Abstract Background Rhinosinusitis, malignant otitis externa, and skull base osteomyelitis represent a spectrum of cranial invasive fungal disease (IFD). These syndromes have distinct characteristics, yet they may progress to involve similar structures, resulting in inflammation and invasion of the adjacent internal carotid artery (ICA). Invasive fungal carotiditis can have devastating consequences, including cerebral infarction, subarachnoid hemorrhage, and death.

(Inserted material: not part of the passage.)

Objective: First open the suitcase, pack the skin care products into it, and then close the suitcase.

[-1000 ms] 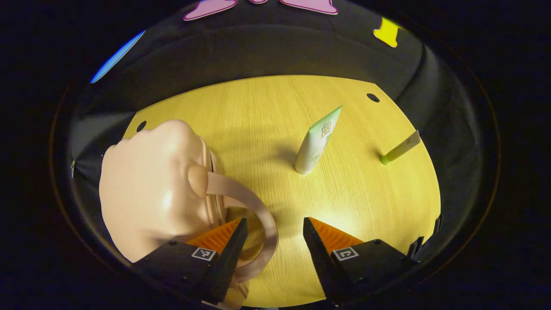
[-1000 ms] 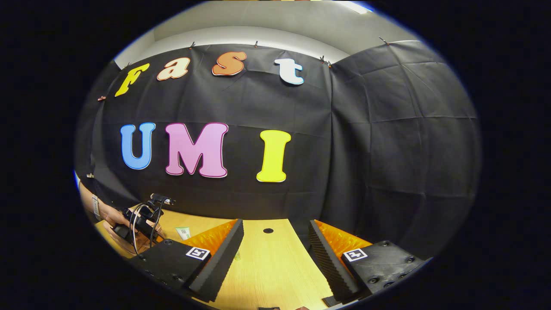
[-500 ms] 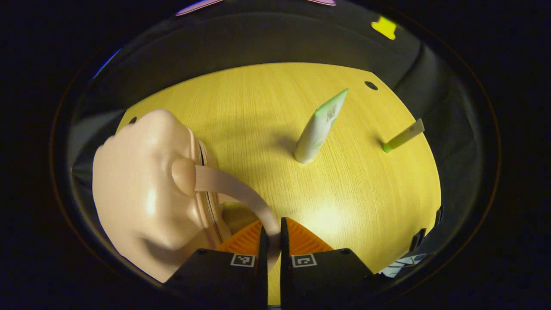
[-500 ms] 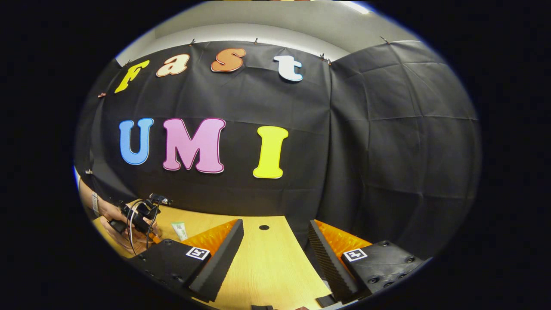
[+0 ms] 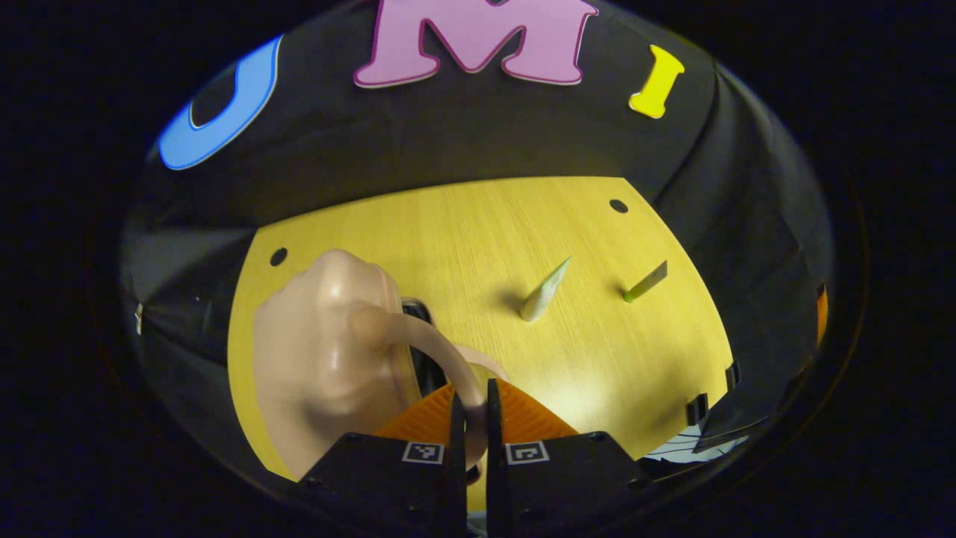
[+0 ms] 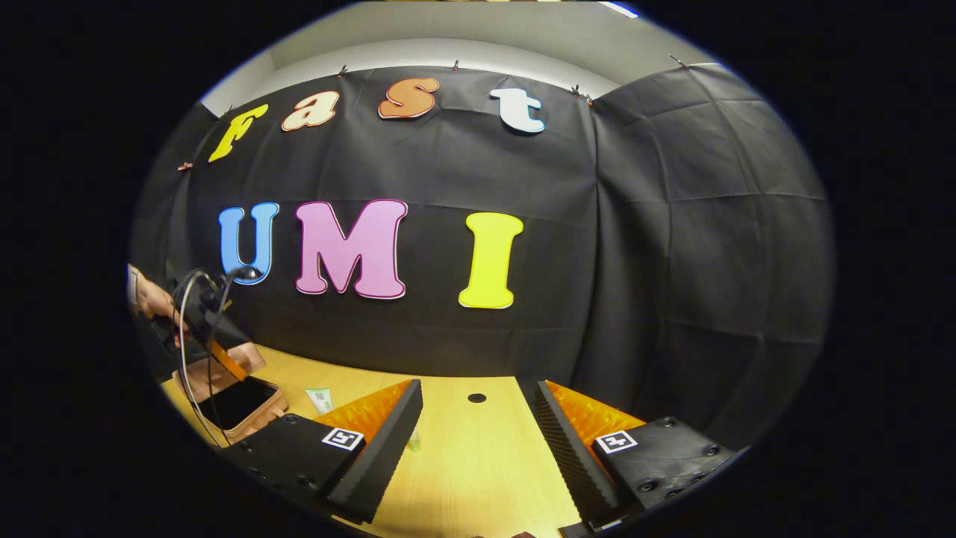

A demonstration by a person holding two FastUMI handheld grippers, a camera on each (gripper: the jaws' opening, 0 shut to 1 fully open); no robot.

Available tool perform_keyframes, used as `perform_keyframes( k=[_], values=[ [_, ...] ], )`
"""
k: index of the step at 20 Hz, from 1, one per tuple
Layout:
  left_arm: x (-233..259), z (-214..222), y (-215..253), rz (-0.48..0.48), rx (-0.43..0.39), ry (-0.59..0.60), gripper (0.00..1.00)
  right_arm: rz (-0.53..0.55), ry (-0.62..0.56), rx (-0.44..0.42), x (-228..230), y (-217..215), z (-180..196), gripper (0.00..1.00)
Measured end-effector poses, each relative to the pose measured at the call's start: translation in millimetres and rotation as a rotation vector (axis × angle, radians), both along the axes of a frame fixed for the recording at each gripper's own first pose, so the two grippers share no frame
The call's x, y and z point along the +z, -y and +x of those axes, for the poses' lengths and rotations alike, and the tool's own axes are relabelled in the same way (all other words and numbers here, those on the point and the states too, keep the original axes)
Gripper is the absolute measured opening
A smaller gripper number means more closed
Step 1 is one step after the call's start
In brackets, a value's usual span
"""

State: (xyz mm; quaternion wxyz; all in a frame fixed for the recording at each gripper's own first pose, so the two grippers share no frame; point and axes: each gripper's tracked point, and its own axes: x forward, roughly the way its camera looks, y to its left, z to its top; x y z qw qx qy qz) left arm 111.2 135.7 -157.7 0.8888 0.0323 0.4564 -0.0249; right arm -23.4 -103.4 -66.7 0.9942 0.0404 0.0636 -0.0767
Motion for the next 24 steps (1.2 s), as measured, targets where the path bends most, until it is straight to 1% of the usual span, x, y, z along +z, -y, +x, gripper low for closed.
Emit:
perform_keyframes(
  k=[2,3,4,5,6,7,9,11,12,15,17,19,20,21,23,24],
  values=[
    [37.2,-4.9,-35.4,0.053,0.035,0.067,0.15,0.019,-0.007,0.041,-10.7,-7.6,16.2,0.96],
    [53.2,-8.8,-54.0,0.065,0.063,0.1,0.16,0.028,-0.015,0.062,-15.2,-11.5,25.2,0.95],
    [66.7,-12.4,-74.0,0.07,0.098,0.125,0.18,0.036,-0.028,0.083,-18.8,-16.4,33.6,0.96],
    [77.1,-18.8,-95.7,0.073,0.136,0.147,0.15,0.044,-0.033,0.101,-20.5,-21.4,39.5,0.96],
    [90.3,-24.6,-127.7,0.094,0.188,0.186,0.15,0.043,-0.02,0.109,-14.4,-26.3,49.7,0.97],
    [98.6,-29.0,-161.7,0.135,0.228,0.212,0.15,0.04,-0.007,0.111,-9.0,-32.0,56.1,0.96],
    [104.6,-36.6,-213.5,0.211,0.27,0.229,0.13,0.033,0.008,0.094,-2.7,-40.5,63.2,0.96],
    [103.1,-40.7,-263.5,0.272,0.315,0.225,0.12,0.033,-0.006,0.063,-2.2,-52.4,66.5,0.96],
    [99.5,-42.7,-286.3,0.286,0.334,0.218,0.12,0.04,-0.002,0.054,1.7,-62.3,68.7,0.96],
    [73.8,-52.9,-362.0,0.354,0.381,0.179,0.11,0.039,-0.027,0.063,-0.4,-95.6,75.2,0.96],
    [46.8,-54.6,-412.4,0.369,0.415,0.145,0.11,0.019,-0.038,0.063,3.4,-110.3,79.2,0.96],
    [10.6,-61.6,-459.8,0.359,0.457,0.098,0.12,0.025,-0.063,0.051,1.2,-122.2,81.7,0.96],
    [-11.4,-65.1,-483.3,0.362,0.479,0.069,0.13,0.029,-0.083,0.041,-1.6,-127.8,82.5,0.96],
    [-40.5,-69.5,-502.3,0.34,0.493,0.029,0.15,0.026,-0.104,0.029,-4.9,-131.9,83.4,0.96],
    [-89.4,-73.7,-526.4,0.287,0.532,-0.047,0.18,0.015,-0.146,0.014,-9.4,-139.4,84.2,0.96],
    [-104.5,-73.8,-537.6,0.282,0.545,-0.061,0.2,0.007,-0.155,0.006,-7.5,-143.1,84.9,0.96]
  ],
)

Methods We retrospectively studied all patients diagnosed with cranial IFD and carotid involvement at our institution from 2003 to 2018. We also searched Medline/PubMed for reports of Aspergillus or Mucorales cranial infections with ICA involvement. All cases with mycologic evidence of cranial IFD and radiographic or pathologic evidence of ICA involvement were included. Results We identified 78 cases of invasive fungal carotiditis between 1958 and 2018, including 4 cases at our own institution. Forty-one were caused by Aspergillus and 37 by Mucorales species. Presenting symptoms included vision changes (73%), cranial nerve palsy (69%), and headache (42%). Carotid events included occlusion, aneurysm formation, and vessel rupture. Cerebral infarcts occurred in 50% of cases. Mortality at 6 weeks, 12 weeks, and 2 years was 27%, 41%, and 71% respectively. The median time from symptom onset to death was 150 days for cases due to Aspergillus and 51 days for cases due to Mucorales species. Conclusions Invasive fungal carotiditis is a rare but morbid manifestation of cranial IFD. Early suspicion of IFD and administration of antifungal treatment, vascular imaging, and endovascular interventions should be considered to reduce the high mortality of this disease.